Zetia tablets should be stored at room temperature, between 20°C to 25°C (68°F to 77°F), in their original container. The medication must be kept in a dry place and out of reach of children and pets. Do not use after the expiration date printed on the bottle.

Disclaimer

This information is for educational and informational purposes only and does not constitute medical advice. It is not a substitute for professional medical advice, diagnosis, or treatment. Always seek the advice of your physician or other qualified health provider with any questions you may have regarding a medical condition or medication. Never disregard professional medical advice or delay in seeking it because of something you have read here. The author and publisher are not responsible for any errors or omissions or for any consequences from the application of this information.

Reviews

• Clinical Perspective (Dr. A. Reynolds, Cardiologist): “Zetia fills an important niche in our lipid-lowering arsenal. Its unique intestinal mechanism provides a valuable tool for patients who are statin-intolerant or need additional LDL-C lowering on top of a maximally tolerated statin. The IMPROVE-IT trial data solidified its role in reducing cardiovascular events in post-ACS patients when combined with simvastatin.”
• Patient Experience (J.K., 58-year-old patient): “After experiencing significant muscle pain on two different statins, my doctor switched me to Zetia.

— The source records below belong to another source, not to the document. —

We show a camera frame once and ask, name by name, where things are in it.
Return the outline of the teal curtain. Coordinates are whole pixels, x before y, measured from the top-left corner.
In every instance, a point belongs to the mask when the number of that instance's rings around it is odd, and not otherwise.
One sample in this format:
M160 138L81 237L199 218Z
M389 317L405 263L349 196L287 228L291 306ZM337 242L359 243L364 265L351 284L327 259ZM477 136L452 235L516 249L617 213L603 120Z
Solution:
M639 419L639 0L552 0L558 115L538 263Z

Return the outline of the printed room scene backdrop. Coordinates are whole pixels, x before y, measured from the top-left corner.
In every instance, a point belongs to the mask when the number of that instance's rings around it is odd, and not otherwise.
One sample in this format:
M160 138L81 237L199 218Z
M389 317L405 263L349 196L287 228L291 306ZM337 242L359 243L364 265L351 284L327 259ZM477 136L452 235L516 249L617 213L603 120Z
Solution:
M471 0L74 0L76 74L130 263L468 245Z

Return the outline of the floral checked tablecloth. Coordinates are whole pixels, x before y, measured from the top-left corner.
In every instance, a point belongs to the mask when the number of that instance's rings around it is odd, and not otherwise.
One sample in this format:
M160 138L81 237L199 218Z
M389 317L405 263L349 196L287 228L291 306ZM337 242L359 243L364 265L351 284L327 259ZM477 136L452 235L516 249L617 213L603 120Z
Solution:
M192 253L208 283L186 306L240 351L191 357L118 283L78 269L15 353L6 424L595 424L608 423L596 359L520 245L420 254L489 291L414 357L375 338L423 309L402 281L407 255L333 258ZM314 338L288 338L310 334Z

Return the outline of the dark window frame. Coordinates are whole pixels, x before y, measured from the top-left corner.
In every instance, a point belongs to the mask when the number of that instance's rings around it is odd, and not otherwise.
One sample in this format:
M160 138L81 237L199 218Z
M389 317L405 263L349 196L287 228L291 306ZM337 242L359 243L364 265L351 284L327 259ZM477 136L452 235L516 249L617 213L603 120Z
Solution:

My LDL came down by about 18%, and I’ve had zero side effects. It’s been a game-changer for me, allowing me to manage my cholesterol without the debilitating pain I had before.”
• Pharmacology Review (Journal of Clinical Lipidology): “Ezetimibe’s well-tolerated profile and complementary mechanism of action make it a rational choice for combination therapy. Its effect on cardiovascular outcomes, while more modest than high-intensity statins, provides an evidence-based option for high-risk patients who cannot achieve goals with statin monotherapy.”